Riverbanks collapse after Oroville Dam spillway shut off

AGENDA 21 RADIO

BY PAUL PRESTON

When state water officials scaled back their mass dumping of water from the damaged Oroville Dam this week, they knew the riverbed below would dry up enough to allow the removal of vast piles of debris from the fractured main spillway.

But they apparently did not anticipate a side effect of their decision to stop feeding the gushing Feather River — a rapid drop in river level that, according to downstream landowners, caused miles of embankment to come crashing down.

With high water no longer propping up the shores, the still-wet soil crashed under its own weight, sometimes dragging in trees, rural roads and farmland, they said.

“The damage is catastrophic,” said Brad Foster, who has waterfront property in Marysville (Yuba County), about 25 miles south of Lake Oroville.

The farmer not only saw 25-foot bluffs collapse, but also lost irrigation lines to his almonds. “When the bank pulled in,” he said, “it pulled the pumps in with it.

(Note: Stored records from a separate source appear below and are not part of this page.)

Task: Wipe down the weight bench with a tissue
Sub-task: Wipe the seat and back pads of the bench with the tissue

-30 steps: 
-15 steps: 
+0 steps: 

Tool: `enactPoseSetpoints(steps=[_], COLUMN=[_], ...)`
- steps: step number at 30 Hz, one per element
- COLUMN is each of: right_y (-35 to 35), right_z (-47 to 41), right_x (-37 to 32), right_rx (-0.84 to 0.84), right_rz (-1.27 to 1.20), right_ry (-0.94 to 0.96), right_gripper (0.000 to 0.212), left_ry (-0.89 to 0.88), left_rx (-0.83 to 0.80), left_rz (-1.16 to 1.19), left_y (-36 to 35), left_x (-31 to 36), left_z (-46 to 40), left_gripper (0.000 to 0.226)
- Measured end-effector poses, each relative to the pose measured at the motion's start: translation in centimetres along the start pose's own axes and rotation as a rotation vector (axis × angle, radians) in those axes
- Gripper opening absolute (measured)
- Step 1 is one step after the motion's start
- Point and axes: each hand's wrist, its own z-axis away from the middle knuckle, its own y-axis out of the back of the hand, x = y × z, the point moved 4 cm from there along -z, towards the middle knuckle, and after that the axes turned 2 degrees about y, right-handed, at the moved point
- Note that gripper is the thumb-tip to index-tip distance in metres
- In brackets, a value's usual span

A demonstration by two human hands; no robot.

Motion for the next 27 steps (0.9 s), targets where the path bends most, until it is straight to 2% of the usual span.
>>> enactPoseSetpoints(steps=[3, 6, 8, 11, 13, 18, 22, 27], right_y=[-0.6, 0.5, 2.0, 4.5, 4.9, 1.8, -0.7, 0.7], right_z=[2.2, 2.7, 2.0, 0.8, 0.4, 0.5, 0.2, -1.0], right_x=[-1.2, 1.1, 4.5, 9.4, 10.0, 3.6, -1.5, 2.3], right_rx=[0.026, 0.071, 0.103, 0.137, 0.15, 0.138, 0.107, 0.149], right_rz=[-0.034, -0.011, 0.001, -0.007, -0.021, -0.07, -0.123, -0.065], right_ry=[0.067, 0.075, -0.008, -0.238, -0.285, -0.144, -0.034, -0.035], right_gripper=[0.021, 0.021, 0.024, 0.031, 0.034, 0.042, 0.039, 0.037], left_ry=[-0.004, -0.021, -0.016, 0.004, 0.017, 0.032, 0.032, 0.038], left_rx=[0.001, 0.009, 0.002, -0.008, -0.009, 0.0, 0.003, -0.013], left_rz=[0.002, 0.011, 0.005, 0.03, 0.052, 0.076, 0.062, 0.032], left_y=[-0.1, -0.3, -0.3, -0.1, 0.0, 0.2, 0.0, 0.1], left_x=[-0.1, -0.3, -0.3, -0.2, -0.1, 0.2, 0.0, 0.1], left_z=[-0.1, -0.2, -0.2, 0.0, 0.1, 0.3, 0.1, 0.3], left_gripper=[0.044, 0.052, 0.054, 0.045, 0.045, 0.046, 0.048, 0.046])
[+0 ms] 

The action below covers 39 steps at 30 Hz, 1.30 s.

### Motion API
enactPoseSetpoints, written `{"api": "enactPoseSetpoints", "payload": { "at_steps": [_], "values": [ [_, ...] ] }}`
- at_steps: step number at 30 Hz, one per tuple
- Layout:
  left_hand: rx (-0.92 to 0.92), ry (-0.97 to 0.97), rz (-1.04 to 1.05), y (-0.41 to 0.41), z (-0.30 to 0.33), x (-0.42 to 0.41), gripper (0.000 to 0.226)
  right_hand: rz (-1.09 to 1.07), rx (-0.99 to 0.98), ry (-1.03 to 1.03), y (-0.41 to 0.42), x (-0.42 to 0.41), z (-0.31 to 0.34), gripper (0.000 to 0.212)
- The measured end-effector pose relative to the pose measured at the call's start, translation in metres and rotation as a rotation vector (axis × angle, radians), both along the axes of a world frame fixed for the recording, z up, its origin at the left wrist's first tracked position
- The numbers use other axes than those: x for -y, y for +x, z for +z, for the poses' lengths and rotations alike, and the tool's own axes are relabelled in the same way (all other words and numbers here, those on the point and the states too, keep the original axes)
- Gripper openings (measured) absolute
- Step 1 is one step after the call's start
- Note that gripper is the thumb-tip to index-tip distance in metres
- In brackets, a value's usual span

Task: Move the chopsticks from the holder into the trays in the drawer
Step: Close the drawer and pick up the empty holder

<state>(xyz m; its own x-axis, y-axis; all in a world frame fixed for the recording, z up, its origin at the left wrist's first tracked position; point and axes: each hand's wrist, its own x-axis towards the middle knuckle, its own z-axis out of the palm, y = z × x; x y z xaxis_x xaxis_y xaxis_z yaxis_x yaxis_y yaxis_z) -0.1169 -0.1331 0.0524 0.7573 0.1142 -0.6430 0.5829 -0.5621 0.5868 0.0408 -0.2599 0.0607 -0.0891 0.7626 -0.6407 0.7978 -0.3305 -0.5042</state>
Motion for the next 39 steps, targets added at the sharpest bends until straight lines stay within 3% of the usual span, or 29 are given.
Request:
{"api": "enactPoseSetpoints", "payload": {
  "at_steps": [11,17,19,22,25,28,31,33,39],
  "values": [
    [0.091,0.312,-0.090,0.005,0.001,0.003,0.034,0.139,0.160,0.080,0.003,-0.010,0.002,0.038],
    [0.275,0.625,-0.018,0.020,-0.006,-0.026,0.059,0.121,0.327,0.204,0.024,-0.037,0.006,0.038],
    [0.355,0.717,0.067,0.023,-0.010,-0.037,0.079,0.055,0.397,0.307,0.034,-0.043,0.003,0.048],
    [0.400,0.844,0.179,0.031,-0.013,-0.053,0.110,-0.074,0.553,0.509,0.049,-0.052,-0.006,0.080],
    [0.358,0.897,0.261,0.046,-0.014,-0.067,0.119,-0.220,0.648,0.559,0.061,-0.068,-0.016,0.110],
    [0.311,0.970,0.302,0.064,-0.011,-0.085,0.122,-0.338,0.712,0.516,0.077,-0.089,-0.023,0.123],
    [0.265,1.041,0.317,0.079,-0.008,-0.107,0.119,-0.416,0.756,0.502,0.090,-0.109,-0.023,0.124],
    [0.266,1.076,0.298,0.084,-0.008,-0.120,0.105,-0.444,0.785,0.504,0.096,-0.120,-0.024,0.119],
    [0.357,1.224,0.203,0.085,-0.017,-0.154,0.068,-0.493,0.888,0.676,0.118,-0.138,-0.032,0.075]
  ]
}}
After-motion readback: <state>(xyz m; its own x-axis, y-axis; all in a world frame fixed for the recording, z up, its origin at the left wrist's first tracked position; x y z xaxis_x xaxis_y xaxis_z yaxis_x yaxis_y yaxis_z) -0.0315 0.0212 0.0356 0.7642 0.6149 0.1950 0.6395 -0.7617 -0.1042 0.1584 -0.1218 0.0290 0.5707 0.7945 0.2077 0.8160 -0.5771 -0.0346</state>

It busted the steel pipes.”

Officials at the state Department of Water Resources, which runs the dam, said Friday that they’re monitoring the river for erosion. But they declined to discuss the situation.

The department is already wrestling with the problem of endangered salmon becoming trapped in riverbed pools since the outflows at the dam were cut. The falling riverbanks, reported mainly in Sutter and Yuba counties, are just the latest outgrowth of the state being forced to quickly increase and decrease flows from the swollen reservoir since early February.